Most of the violations involve unauthorized surveillance of Americans or foreign intelligence targets in the U.S. The Post says the information comes from an internal audit and other top-secret documents provided by NSA leaker Edward Snowden.
The violations range from significant violations of law to typographical errors, but no matter what the type of breach, the damage has been done, according to CBS News national security analyst Juan Zarate. "The fact is this is more than just a few inadvertent episodes," he said. "It's really a sense from the internal audits, inside the government, of the violations and overstepping by the NSA. I think people are going to see this different ways depending on their perception and trust of the NSA, (but) certainly this is going to add fuel to the fire."
Human error is one of the issues, according to Zarate, who pointed to technological challenges associated with an inability to determine when certain types of cell phones enter the U.S. in order to stop collecting information.
He added, "This is a challenge for the NSA because there are technological issues at play and a Byzantine legal of structure to adhere to, and so that explains the number of violations, I think. But I think the devil is going to be in the details here as when we dig into the actual violations."
In a statement, the NSA has said, "We're a human-run agency operating in a complex environment with a number of different regulatory regimes, so at times, we find ourselves on the wrong side of the line."
The audit wasn't shared with top members of Congress, Norah O'Donnell pointed out, even though public has been assured that proper oversight is in place.

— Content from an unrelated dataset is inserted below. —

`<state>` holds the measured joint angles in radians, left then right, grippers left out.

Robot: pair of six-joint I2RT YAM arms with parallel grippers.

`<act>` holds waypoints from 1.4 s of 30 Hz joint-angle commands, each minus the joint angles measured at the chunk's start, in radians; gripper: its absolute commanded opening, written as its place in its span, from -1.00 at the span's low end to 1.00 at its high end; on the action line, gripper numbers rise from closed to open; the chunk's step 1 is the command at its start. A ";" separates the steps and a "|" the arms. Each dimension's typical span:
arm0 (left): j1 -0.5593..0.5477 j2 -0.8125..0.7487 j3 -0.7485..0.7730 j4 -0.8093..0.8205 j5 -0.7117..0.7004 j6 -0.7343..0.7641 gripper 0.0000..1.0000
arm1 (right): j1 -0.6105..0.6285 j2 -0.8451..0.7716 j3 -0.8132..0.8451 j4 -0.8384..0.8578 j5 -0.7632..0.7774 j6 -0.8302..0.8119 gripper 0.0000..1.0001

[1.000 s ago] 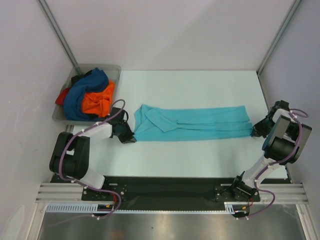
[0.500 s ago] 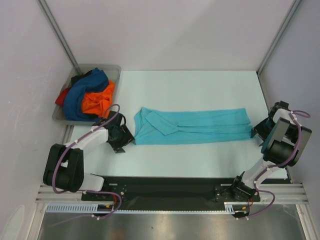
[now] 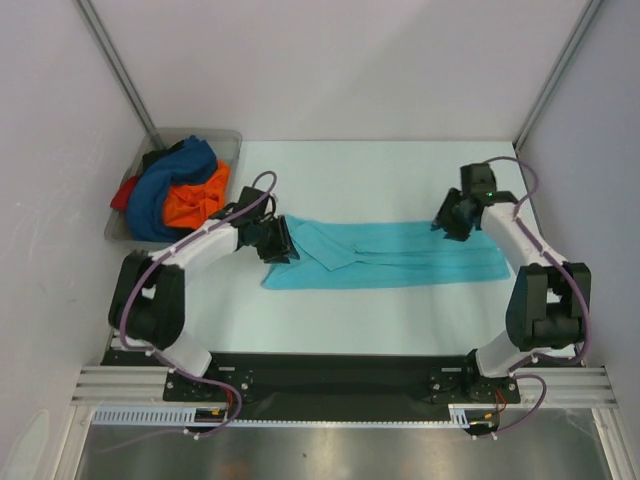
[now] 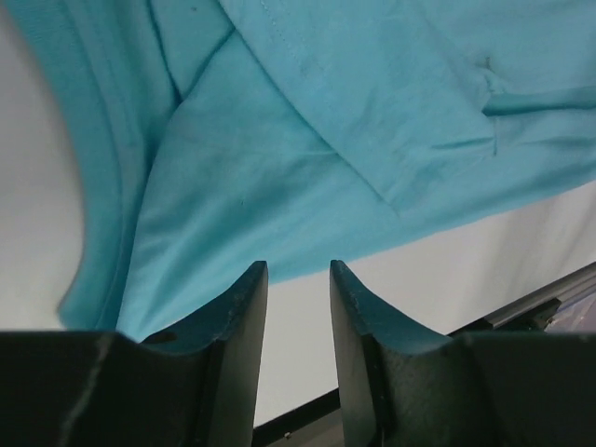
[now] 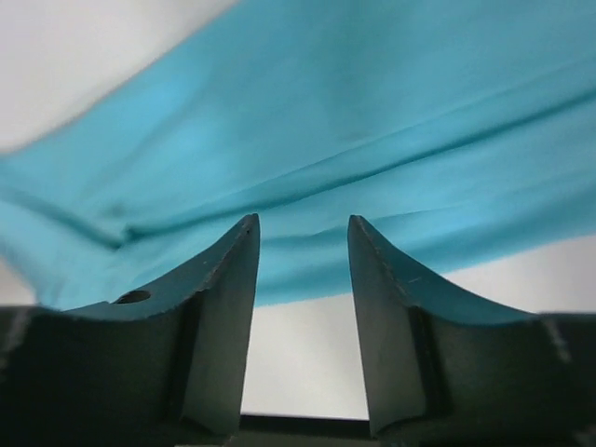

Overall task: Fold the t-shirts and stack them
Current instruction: Fold the tshirt

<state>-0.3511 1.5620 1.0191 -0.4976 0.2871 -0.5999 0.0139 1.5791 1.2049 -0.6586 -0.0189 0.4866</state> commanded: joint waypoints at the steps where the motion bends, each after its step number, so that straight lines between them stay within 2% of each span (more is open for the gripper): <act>1: -0.002 0.108 0.067 0.036 0.121 0.063 -0.25 | 0.131 -0.053 -0.082 0.169 -0.149 0.108 -0.10; 3: -0.002 0.150 0.093 0.042 0.135 0.065 -0.27 | 0.237 -0.019 -0.135 0.236 -0.188 0.156 -0.17; 5: -0.002 0.167 0.108 0.048 0.141 0.061 -0.29 | 0.335 0.010 -0.160 0.330 -0.207 0.214 -0.38; 6: -0.002 0.177 0.114 0.047 0.144 0.060 -0.31 | 0.363 0.031 -0.168 0.356 -0.207 0.228 -0.55; 7: -0.002 0.196 0.119 0.044 0.147 0.060 -0.33 | 0.386 0.063 -0.180 0.413 -0.219 0.237 -0.89; 8: -0.002 0.205 0.131 0.039 0.150 0.060 -0.34 | 0.430 0.079 -0.183 0.437 -0.217 0.241 -1.00; 12: 0.000 0.242 0.136 0.024 0.150 0.048 -0.38 | 0.501 0.137 -0.186 0.523 -0.204 0.239 -1.00; 15: 0.004 0.265 0.134 0.004 0.129 0.046 -0.43 | 0.526 0.186 -0.173 0.525 -0.173 0.237 -1.00; 24: 0.008 0.282 0.122 -0.009 0.119 0.069 -0.45 | 0.532 0.240 -0.163 0.533 -0.147 0.241 -1.00; 32: 0.008 0.273 0.092 0.002 0.127 0.078 -0.46 | 0.525 0.280 -0.061 0.432 -0.032 0.146 -1.00; 42: -0.005 0.234 0.081 -0.005 0.109 0.101 -0.52 | 0.468 0.308 0.022 0.370 -0.023 0.038 -1.00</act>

Oversight, Zarate said, is going to be the big issue going forward in this NSA debate. He said, "The NSA will say, and has said, that these audits are a part of that oversight, that they're obviously going to make mistakes, that the technology changes. They've got human error, but (that's) absolutely right -- this is going to raise serious concerns about, not just what's in this report, but perhaps what's not being reported, and this is going to add fuel to the fire for the administration in terms of putting in place new oversight mechanisms."